Per questi motivi avevamo poi predisposto con il collega Costa una pregiudiziale di costituzionalità in plenaria che sarà necessario ripresentare qualora le attuali proposte di legge dovessero arrivare in aula. La pregiudiziale è basata sugli stessi argomenti sopra citati a cui si aggiungono pronunce giurisprudenziali della Corte Costituzionale, della Corte di Cassazione e sentenze Cedu.

Fin qui il quadro è già disastroso per l’uso del codice penale che il governo fa ma è accaduto qualcosa che lo rende ancora più inquietante. Mentre era di ritorno da Vienna l’instancabile sottosegretario Mantovano metteva mano anche al Codice dei crimini universali mozzandolo a metà.

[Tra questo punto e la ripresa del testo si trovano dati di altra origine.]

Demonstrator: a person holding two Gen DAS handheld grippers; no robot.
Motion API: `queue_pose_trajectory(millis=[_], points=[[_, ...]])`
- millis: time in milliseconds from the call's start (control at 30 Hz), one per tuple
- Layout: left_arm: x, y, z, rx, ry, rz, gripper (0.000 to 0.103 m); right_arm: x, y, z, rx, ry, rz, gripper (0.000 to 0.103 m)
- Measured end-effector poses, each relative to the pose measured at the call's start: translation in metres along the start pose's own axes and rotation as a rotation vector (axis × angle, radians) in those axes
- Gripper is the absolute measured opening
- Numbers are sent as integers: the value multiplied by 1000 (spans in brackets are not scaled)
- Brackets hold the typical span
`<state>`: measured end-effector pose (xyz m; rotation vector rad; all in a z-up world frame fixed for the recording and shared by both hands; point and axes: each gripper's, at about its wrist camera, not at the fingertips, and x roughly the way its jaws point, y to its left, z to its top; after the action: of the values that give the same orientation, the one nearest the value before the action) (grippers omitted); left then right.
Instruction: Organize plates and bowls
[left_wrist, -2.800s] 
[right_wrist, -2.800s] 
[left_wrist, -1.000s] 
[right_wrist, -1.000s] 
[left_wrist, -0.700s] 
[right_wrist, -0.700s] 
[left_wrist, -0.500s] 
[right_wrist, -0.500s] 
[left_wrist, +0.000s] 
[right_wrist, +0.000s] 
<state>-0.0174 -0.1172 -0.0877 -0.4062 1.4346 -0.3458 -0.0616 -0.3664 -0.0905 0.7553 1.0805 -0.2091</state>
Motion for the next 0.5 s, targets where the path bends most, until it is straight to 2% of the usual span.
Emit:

Chantal Meloni, professoressa di Diritto internazionale alla Statale di Milano, si è detta esterrefatta per questa decisione del governo tanto inspiegabile quanto inaspettata.

La giurista fa parte della Commissione voluta da Marta Cartabia e ereditata da Nordio per procedere alla stesura del Codice dei crimini universali, lo strumento che a - venticinque anni dall’istituzione della Corte penale internazionale e dall’adesione dell’Italia al suo Statuto - consentirebbe alle nostre autorità di perseguire i veri reati universali, i crimini di guerra, di aggressione, i crimini contro l’umanità, il genocidio e il genocidio culturale.

Quest’adeguamento tardivo del nostro ordinamento che consentirebbe di considerare tali reati nella loro piena gravità di crimini commessi in un contesto di attacco esteso e sistematico (come quelli commessi da Putin e di Lvova-Belova) sembrava raggiunto quando in extremis il governo ci ha ripensato tagliando pare la parte dei crimini contro l’umanità e di genocidio. [Questo taglio sembrerebbe motivato dal timore che alcuni di quei reati possano essere contestati a membri del governo italiano con riferimento ad alcune misure per il contrasto all’immigrazione]

La morale è più che evidente, da una parte governo e maggioranza ad uso propagandistico delirano di reati universali improbabili o che non trovano riscontro nel diritto internazionale, dall’altra rifiutano di completare l’adesione alla principale giurisdizione penale nata per versare e perseguire i più gravi tra questi crimini perpetrati nel mondo.